Pode-se assumir economicamente um vending realmente saudável?
Este problema tem menos glamur, mas pesa bem mais que qualquer declaração de boas intenções: a viabilidade económica. Hoje muitas máquinas enchem-se de produtos ultraprocesados de larguísima duração: chocolatinas, bollería embalada, refrescos, snacks salgados. Não precisam corrente de frio e aguentam meses sem mermas. Assim, passar a uma oferta dominada por fruta fresca, bocadillos refrigerados, lacticínios e similares implica máquinas mais caras (refrigeradas sim ou sim), reposições mais frequentes e, sobretudo, muitas mais perdas quando a demanda não acompanha. Quem tenha trabalhado em restauração sabe-o bem: atirar uma caixa de maçãs pochas dói mais que atirar uma caixa de bolachas. Se o negócio não sai, o risco é que a máquina esteja meio vazia, que a fruta seja um decorado triste… ou que o operador faça todo o possível por que o 20% restante —os produtos menos saudáveis— siga sendo o mais atraente da oferta. Porque, não o esqueçamos, o decreto fala de percentagem de referências, não de percentagem de vendas: ainda que tenha oito produtos saudáveis e dois não saudáveis, nada impede que quase todos os pulsadores vão parar a esses dois.

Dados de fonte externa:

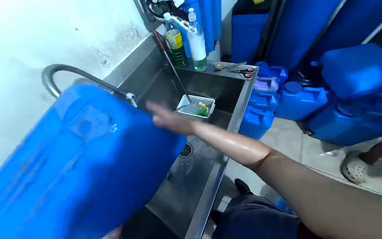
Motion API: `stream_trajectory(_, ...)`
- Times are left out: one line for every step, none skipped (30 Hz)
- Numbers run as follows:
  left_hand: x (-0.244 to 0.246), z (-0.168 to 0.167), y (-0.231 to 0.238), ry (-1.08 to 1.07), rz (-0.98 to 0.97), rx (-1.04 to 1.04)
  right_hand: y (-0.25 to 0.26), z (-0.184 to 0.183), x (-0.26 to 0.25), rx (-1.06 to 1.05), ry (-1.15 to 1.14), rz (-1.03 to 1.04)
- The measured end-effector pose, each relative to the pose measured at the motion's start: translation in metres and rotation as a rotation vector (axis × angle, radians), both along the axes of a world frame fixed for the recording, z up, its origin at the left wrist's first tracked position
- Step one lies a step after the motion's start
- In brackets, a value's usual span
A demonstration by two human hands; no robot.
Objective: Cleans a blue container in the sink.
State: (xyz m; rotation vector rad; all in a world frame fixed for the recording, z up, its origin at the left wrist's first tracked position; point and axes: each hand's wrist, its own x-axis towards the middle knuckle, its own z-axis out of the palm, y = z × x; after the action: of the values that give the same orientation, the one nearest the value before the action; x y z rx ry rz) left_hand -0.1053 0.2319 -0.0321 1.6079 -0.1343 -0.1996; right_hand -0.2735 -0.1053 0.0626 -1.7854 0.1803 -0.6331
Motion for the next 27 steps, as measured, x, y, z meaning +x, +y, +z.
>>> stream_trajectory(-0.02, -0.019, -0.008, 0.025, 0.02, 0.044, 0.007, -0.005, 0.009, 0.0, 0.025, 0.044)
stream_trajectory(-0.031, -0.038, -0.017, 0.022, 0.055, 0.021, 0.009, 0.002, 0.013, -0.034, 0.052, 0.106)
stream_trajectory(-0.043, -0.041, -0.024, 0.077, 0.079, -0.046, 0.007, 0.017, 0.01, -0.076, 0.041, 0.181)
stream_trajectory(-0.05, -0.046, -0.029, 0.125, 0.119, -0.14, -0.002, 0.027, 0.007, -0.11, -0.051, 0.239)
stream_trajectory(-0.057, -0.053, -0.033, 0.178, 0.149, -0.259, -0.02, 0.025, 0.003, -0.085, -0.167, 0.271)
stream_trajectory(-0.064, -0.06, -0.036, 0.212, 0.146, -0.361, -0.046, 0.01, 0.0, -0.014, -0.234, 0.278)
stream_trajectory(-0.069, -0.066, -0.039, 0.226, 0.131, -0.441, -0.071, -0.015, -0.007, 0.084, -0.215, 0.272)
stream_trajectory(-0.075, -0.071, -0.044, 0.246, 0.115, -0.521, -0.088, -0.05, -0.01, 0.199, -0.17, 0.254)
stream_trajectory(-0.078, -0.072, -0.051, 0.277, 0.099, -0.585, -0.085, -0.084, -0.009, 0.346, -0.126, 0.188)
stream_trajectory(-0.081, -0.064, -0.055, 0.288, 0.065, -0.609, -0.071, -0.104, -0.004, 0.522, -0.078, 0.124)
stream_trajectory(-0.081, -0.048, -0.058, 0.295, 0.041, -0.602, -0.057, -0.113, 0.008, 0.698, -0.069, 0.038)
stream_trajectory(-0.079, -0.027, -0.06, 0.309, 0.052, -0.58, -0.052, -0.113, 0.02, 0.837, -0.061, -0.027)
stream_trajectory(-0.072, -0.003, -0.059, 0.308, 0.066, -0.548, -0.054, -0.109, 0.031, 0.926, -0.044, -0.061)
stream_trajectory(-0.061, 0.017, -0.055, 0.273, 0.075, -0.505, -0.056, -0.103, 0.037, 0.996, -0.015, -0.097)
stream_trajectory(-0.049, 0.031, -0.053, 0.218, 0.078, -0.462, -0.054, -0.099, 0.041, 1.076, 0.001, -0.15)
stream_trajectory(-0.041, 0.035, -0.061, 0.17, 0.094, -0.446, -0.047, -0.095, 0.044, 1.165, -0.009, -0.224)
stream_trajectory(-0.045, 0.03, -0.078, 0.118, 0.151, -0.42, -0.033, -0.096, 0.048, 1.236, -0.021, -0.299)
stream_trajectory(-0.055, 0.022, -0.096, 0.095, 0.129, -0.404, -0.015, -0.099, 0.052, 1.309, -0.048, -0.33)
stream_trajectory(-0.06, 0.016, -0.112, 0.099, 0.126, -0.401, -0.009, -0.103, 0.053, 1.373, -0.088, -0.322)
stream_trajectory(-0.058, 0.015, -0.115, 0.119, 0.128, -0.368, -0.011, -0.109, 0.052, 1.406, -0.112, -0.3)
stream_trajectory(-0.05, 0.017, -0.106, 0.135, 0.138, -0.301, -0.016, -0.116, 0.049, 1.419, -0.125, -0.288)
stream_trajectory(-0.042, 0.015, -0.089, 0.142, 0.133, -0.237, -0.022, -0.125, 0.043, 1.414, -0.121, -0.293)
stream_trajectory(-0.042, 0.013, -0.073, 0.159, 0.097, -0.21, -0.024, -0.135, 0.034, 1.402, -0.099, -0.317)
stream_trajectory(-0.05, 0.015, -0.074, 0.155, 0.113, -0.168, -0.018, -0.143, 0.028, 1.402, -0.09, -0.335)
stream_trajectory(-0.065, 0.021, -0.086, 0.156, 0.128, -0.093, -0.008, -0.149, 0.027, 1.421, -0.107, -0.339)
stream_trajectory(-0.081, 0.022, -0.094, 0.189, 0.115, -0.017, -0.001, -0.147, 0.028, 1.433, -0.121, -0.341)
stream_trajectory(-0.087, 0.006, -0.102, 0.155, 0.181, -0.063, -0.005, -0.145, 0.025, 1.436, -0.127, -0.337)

A experiência também não convida ao optimismo. Não é a primeira vez que se tenta sanear o vending, já seja em meios sanitários ou infantis. Em várias comunidades autónomas já se aprovaram instruções e recomendações para que as máquinas ofereçam mais fruta, água e frutos secos. No entanto, relatórios recentes mostram que em muitos hospitais as expendedoras seguem dominadas por bollería, snacks e refrescos, e que a garrafa de água convive em clara minoria em frente a outras bebidas menos recomendáveis. Ademais, sem sistemas de supervisão e sanção reais, o risco de que o novo Real Decreto fique num bonito titular é considerável.
Cafés sem açúcar... ao menos em princípio
Outro ponto interessante deste Real Decreto é a intenção de servir, por defeito, as bebidas quentes sem açúcar, permitindo acrescentar um máximo de cinco gramas. É uma medida alinhada com a evidência sobre o eficaz de pequenos passos saudáveis: não se proíbe o açúcar, mas se faz que a opção mais singela seja a menos problemática. Mas o assunto é que este tipo de medidas funcionam muito bem em meios coerentes e muito mau quando todo o demais convida justo ao contrário.
Que o Ministério de Consumo se preocupe pelo tipo de alimentos que oferece um hospital é uma boa notícia, e que tente o blindar por Real Decreto, melhor ainda. A evidência sobre o impacto dos ultraprocesados na saúde e sobre a necessidade de meios alimentares mais saudáveis é abrumadora. Mas isso não deveria nos impedir ver as costuras da proposta: a indefinición de que é "saudável", a ausência (por agora) de um perfil de nutrientes específico para este uso, as dúvidas sobre a viabilidade económica de encher máquinas com produtos frescos e, sobretudo, a pergunta incómoda de fundo: quiçá o vending, por muito saudável que o vistamos, não é a melhor ferramenta para alimentar a ninguém… e menos num hospital.